● ASSIGNMENT: Could you retype every line below exactly, omitting the images?

DATA SEGMENT below:

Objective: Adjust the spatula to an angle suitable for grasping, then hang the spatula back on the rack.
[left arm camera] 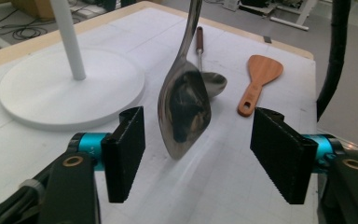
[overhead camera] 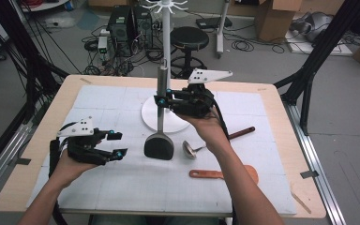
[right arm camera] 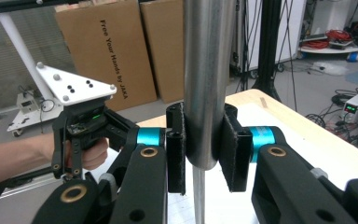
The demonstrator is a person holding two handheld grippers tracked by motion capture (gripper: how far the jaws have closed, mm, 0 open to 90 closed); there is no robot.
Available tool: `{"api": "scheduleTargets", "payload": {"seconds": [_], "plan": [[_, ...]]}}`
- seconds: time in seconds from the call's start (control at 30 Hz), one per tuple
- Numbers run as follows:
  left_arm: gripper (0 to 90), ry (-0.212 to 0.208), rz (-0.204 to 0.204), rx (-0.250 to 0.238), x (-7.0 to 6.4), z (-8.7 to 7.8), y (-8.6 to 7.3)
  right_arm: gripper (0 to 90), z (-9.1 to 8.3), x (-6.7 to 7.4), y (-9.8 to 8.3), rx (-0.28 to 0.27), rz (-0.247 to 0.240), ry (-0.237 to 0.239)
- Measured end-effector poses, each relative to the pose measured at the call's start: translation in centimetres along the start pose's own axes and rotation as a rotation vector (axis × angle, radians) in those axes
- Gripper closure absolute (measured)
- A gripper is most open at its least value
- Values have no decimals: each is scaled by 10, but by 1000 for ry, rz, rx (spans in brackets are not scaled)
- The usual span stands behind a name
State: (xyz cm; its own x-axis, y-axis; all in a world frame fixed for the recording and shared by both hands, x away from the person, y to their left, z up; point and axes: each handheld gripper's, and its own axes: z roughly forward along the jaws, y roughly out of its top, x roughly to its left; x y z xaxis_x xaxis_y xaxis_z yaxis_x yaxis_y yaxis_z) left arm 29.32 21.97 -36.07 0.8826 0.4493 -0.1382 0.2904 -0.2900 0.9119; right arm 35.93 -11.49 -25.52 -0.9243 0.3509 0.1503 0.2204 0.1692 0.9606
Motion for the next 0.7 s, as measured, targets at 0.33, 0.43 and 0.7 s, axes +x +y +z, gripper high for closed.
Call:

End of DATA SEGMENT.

● RESULT:
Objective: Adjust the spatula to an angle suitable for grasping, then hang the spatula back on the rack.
[left arm camera] 
[overhead camera] 
[right arm camera] 
The demonstrator is a person holding two handheld grippers tracked by motion capture (gripper: how far the jaws have closed, mm, 0 open to 90 closed); there is no robot.
Available tool: `{"api": "scheduleTargets", "payload": {"seconds": [_], "plan": [[_, ...]]}}`
- seconds: time in seconds from the call's start (control at 30 Hz), one per tuple
- Numbers run as follows:
  left_arm: gripper (0 to 90), ry (-0.212 to 0.208), rz (-0.204 to 0.204), rx (-0.250 to 0.238), x (-7.0 to 6.4), z (-8.7 to 7.8), y (-8.6 to 7.3)
  right_arm: gripper (0 to 90), z (-9.1 to 8.3), x (-6.7 to 7.4), y (-9.8 to 8.3), rx (-0.28 to 0.27), rz (-0.247 to 0.240), ry (-0.237 to 0.239)
- Measured end-effector poses, each relative to the pose measured at the call's start: translation in centimetres along the start pose's own axes and rotation as a rotation vector (axis × angle, radians) in those axes
- Gripper closure absolute (measured)
- A gripper is most open at its least value
- Values have no decimals: each is scaled by 10, but by 1000 for ry, rz, rx (spans in brackets are not scaled)
- The usual span stands behind a name
State: (xyz cm; its own x-axis, y-axis; all in a world frame fixed for the recording and shared by both hands, x away from the person, y to their left, z up; point and axes: each handheld gripper's, and its own axes: z roughly forward along the jaws, y roughly out of its top, x roughly to its left; x y z xaxis_x xaxis_y xaxis_z yaxis_x yaxis_y yaxis_z) left arm 29.32 21.97 -36.07 0.8826 0.4493 -0.1382 0.2904 -0.2900 0.9119; right arm 35.93 -11.49 -25.52 -0.9243 0.3509 0.1503 0.2204 0.1692 0.9606
Motion for the next 0.7 s, as measured, targets at 0.33, 0.43 and 0.7 s, axes +x +y +z, gripper high for closed.
Call:

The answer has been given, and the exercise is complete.